Activity:
Please tally the lines below that contain the string "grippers" and reply with that figure only.
- - -
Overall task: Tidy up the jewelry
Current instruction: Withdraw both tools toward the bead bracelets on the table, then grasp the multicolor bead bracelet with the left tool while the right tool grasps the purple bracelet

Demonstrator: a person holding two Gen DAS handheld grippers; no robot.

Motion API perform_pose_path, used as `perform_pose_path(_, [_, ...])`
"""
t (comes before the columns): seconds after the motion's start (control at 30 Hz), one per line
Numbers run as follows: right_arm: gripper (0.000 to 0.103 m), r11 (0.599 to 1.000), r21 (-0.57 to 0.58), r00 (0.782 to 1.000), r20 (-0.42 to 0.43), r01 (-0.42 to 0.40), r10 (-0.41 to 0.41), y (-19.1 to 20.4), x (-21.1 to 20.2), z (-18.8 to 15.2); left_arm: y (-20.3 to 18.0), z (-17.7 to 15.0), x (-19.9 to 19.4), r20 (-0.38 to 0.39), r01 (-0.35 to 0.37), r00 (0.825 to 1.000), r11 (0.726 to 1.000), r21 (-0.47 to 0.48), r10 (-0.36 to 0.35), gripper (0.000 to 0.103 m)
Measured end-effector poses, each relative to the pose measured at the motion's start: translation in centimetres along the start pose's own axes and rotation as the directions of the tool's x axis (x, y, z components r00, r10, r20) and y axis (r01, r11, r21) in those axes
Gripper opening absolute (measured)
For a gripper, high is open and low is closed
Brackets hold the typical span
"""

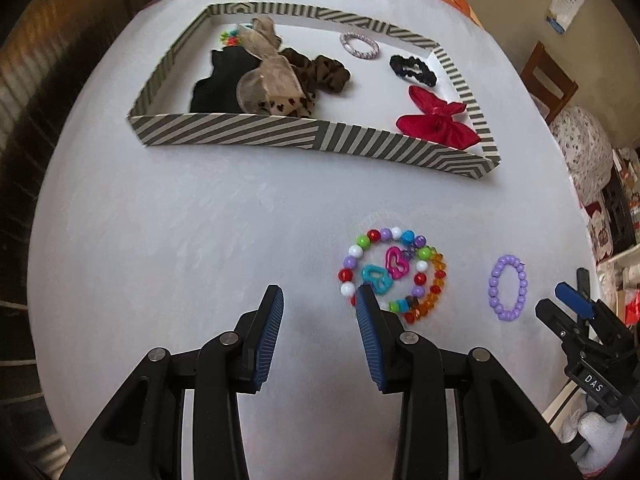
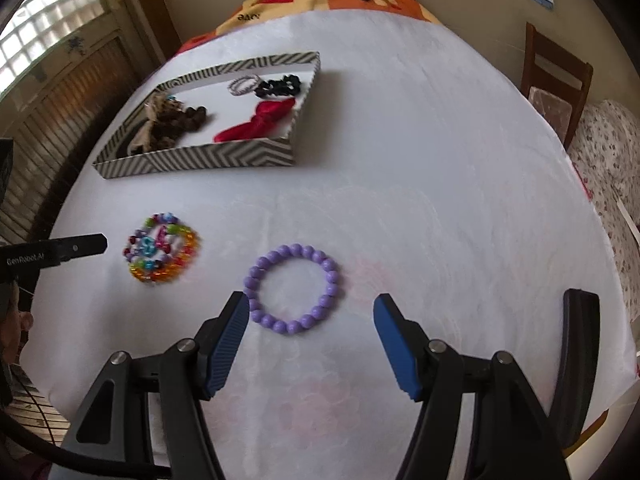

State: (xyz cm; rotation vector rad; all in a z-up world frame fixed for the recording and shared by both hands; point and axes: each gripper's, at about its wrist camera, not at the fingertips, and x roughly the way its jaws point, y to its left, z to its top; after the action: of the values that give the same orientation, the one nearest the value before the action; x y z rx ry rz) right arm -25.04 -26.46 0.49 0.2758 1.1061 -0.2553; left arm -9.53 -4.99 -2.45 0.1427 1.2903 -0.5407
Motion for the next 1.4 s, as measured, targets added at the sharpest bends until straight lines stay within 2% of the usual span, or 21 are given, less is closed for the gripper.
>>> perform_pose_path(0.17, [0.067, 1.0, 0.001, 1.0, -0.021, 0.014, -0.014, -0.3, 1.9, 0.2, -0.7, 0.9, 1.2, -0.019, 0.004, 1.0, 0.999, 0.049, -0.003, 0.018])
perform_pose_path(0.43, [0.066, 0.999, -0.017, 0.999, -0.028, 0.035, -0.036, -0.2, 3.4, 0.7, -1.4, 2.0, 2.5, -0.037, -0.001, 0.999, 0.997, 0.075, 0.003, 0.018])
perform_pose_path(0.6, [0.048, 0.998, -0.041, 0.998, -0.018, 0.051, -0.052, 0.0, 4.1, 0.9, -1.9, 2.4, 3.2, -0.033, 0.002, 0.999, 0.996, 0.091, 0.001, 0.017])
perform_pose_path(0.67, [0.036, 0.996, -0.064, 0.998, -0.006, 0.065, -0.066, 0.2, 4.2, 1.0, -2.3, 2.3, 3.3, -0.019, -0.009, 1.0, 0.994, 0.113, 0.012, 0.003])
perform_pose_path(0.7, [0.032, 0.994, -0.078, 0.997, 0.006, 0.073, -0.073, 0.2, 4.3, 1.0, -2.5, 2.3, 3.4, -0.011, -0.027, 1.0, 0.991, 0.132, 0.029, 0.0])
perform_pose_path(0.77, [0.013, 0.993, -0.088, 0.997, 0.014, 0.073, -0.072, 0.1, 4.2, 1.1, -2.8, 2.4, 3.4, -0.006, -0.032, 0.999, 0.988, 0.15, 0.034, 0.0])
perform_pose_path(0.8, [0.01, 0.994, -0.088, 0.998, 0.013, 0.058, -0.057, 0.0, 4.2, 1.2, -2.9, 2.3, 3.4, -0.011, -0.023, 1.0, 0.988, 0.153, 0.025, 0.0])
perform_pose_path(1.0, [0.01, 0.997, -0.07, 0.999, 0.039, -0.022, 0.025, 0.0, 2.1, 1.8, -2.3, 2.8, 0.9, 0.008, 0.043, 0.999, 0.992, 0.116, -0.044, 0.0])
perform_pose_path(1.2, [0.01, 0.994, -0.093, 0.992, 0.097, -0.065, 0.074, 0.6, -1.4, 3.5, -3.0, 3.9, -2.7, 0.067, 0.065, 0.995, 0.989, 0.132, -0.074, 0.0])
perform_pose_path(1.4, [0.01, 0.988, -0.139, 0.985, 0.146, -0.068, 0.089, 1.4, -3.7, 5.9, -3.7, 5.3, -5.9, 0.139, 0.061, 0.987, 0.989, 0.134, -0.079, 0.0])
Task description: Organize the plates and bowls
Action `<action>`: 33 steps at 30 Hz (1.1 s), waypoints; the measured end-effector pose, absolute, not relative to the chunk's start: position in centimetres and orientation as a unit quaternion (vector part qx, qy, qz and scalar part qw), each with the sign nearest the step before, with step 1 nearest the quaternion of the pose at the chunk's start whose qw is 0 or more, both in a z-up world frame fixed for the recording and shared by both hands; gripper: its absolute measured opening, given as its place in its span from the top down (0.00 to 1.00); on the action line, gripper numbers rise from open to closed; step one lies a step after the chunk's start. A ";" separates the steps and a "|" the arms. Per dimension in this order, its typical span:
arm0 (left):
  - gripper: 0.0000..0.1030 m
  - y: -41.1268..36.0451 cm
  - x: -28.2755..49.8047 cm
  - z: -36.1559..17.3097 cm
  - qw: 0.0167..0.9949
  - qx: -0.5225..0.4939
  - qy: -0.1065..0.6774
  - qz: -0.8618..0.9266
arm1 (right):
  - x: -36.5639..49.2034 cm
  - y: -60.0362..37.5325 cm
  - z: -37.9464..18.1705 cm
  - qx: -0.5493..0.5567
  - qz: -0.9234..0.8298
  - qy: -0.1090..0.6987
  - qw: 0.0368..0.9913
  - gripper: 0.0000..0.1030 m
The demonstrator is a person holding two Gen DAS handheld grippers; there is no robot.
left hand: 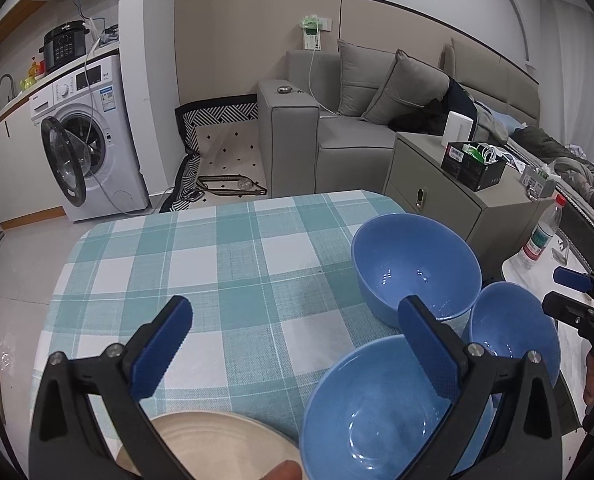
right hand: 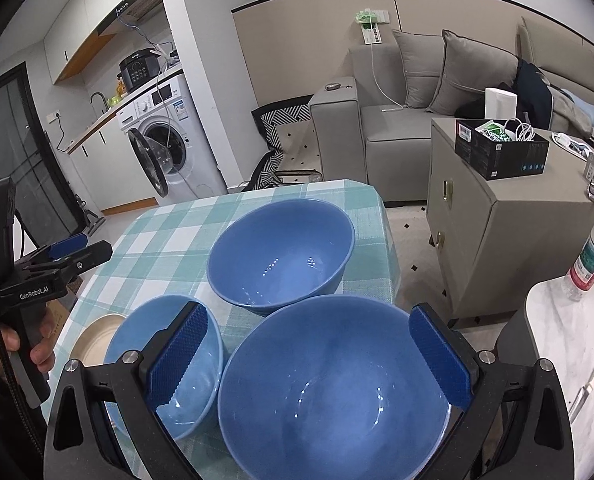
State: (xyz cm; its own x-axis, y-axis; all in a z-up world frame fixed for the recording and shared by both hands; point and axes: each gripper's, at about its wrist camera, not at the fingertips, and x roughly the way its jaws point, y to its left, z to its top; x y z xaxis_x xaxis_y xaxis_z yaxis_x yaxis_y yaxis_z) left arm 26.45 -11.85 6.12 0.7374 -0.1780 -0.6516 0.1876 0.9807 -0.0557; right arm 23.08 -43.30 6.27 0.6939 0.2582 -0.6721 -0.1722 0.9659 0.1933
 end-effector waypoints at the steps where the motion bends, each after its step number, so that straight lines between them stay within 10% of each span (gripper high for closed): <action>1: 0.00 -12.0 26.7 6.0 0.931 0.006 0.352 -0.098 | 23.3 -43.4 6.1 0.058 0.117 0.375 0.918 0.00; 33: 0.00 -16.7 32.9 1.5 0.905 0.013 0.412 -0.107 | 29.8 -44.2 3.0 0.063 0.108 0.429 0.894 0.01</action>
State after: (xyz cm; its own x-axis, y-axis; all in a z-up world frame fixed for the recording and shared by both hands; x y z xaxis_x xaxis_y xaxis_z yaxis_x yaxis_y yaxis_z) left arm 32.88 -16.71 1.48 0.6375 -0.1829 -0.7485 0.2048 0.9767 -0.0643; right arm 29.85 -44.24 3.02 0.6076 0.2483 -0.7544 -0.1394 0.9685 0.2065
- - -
Exercise result:
2